The statline for Skeletons and Zombies (or animate bodies more generally) includes Hit Dice and Armor Class distinctions allowing for 1 Hit Dice(HD) or 1/2 HD and Armor Class of seven or eight.  Possibly, or even likely, these distinction are meant to be the difference between Skeleton or Zombie as separate creatures, but such limited variety seems far less interesting then a mere random variation between creatures.  Other more bizarre or interesting reading are possible, even if utterly unsupported by the text.  One could reasonably use the higher stats for undead thralls that are undamaged, but the weaker set for ones that have been damaged (knocked to zero HP) after they get back up or reform.  Another option would be to use the higher Hit Dice and Armor Class for creatures directly under the control of their creator, rather then left as guards.  

Also interesting in the description of skeletons and zombies is that they are the same creature, animated dead bodies.  There's no reason to make a distinction between the amount of bone vs. flesh on the horrifying shambling corpses (and the do shamble with a move of 6 rather then the 9 for most humans).  For a GM this is a nice change, breaking free of the overly taxonomic approach to monsters that table top games seem to relish sometimes, and encouraging the GM free creative reign.  The real limitation here is that Skeletons/Zombies are mindless undead, raised and controlled by magic.  While Monsters and Treasure grudgingly acknowledges that they might be left as guards somewhere it almost demands that a wizard or evil priest is controlling the flock of stumbling corpses - this makes skeletons and zombies far more interesting, not because it effects them much, but because it implies that all undead encountered outside of the thrall of some sorcerer are something else - wights or mummies seem the logical candidate

The animated dead in Monsters & Treasure are also something designed for use as war game opponents - figures on the field rather then narrated enemies in a table top Role Playing Game.
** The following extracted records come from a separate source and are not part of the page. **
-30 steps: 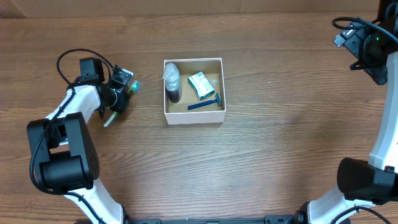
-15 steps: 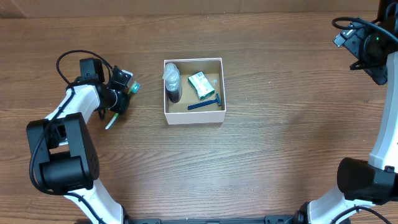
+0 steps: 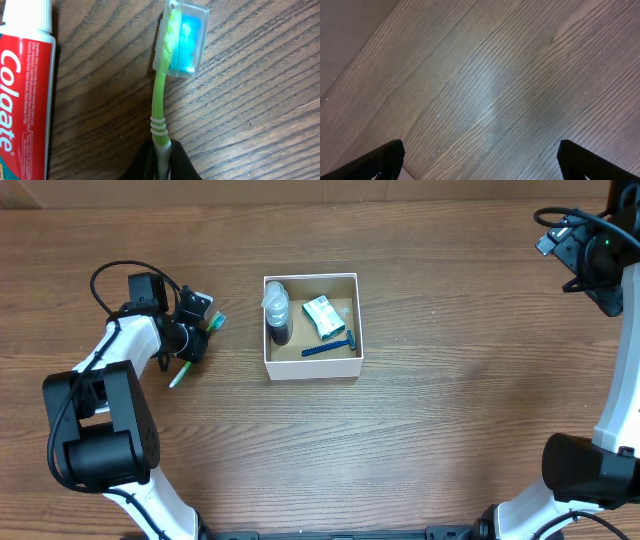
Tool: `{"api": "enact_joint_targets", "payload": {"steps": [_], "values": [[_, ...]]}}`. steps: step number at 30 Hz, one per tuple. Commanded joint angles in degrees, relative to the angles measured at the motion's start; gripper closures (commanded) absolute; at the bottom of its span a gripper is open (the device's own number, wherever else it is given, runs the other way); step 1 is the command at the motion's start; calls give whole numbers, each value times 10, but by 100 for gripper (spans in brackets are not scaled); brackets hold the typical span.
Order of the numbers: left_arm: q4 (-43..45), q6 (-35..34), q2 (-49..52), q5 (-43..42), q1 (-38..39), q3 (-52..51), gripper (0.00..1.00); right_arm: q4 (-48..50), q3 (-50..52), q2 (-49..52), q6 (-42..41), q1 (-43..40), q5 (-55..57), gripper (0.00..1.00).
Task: Pack container
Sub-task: 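Lower the left gripper onto the green toothbrush handle and grasp it, then carry the toothbrush with the left gripper and lower it into the box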
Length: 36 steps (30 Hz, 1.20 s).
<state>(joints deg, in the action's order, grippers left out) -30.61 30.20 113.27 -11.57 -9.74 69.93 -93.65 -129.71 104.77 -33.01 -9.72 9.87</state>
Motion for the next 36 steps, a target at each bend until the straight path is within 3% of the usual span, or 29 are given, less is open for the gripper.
{"api": "enact_joint_targets", "payload": {"steps": [1, 5, 12, 15, 22, 29, 36], "values": [[-17, -5, 41, 21, 4, 2, 96, 3, -3, -7, -2, -1, 4, 0], [-89, -34, 37, 21, 4, 76, 96, 3, -3, -7, -2, -1, 4, 0], [-300, -76, 37, 2, 4, 337, 96, 3, -3, -7, -2, -1, 4, 0], [-392, -75, 36, -57, 7, 484, 96, 3, -3, -7, -2, -1, 4, 0], [-502, -47, 17, -96, 75, 680, 96, 3, -3, -7, -2, -1, 4, 0], [-549, 73, -20, -54, 220, 704, 96, 3, -3, -7, -2, -1, 4, 0], [-548, 136, -9, -47, 300, 617, 95, 3, -3, -7, -2, -1, 4, 0]]}}
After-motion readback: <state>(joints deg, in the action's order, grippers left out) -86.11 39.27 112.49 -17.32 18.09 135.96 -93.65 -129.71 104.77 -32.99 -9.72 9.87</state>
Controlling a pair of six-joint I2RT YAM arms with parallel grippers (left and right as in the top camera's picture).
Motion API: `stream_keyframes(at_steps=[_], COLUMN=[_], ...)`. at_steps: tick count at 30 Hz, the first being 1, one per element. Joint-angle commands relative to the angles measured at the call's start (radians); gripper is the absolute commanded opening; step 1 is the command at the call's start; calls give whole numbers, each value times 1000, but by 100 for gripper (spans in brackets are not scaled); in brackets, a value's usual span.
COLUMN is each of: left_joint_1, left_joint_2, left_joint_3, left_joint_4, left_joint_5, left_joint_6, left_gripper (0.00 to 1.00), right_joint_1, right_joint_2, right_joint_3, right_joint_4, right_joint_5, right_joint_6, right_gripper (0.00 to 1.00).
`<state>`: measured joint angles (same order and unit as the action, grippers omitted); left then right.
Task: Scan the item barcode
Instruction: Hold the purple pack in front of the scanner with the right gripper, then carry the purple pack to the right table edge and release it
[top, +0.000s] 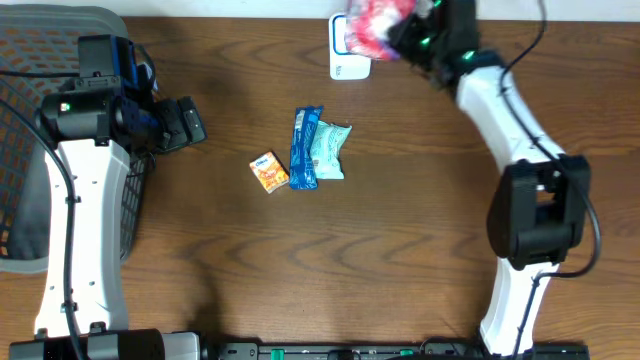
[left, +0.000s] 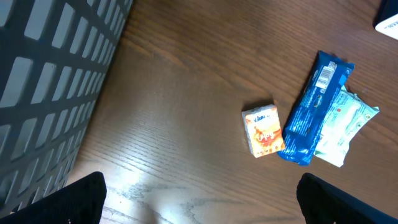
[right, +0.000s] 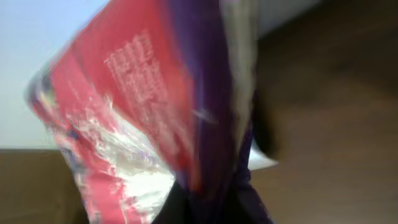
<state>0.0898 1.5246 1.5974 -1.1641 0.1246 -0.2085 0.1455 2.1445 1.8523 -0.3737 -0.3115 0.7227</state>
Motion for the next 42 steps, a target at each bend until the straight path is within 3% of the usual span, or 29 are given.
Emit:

Skeletons and Zombies are the bodyguards or an accompanying unit for evil priests and wizards rather then an enemy on finds while disturbing a tomb.  These creatures chance of being in a liar is listed with a 'Nil' (Nil being one of those D&D anachronisms that while originally a shorthand slang for not on list and the Latin for nothing, has returned thanks to Gygax's esoteric brand of pedantry and autodidact's vocabulary).  What this means it that Skeletons and Zombies are never in their own location, and never have treasure of their own - they are purely automatons, created and commanded by others.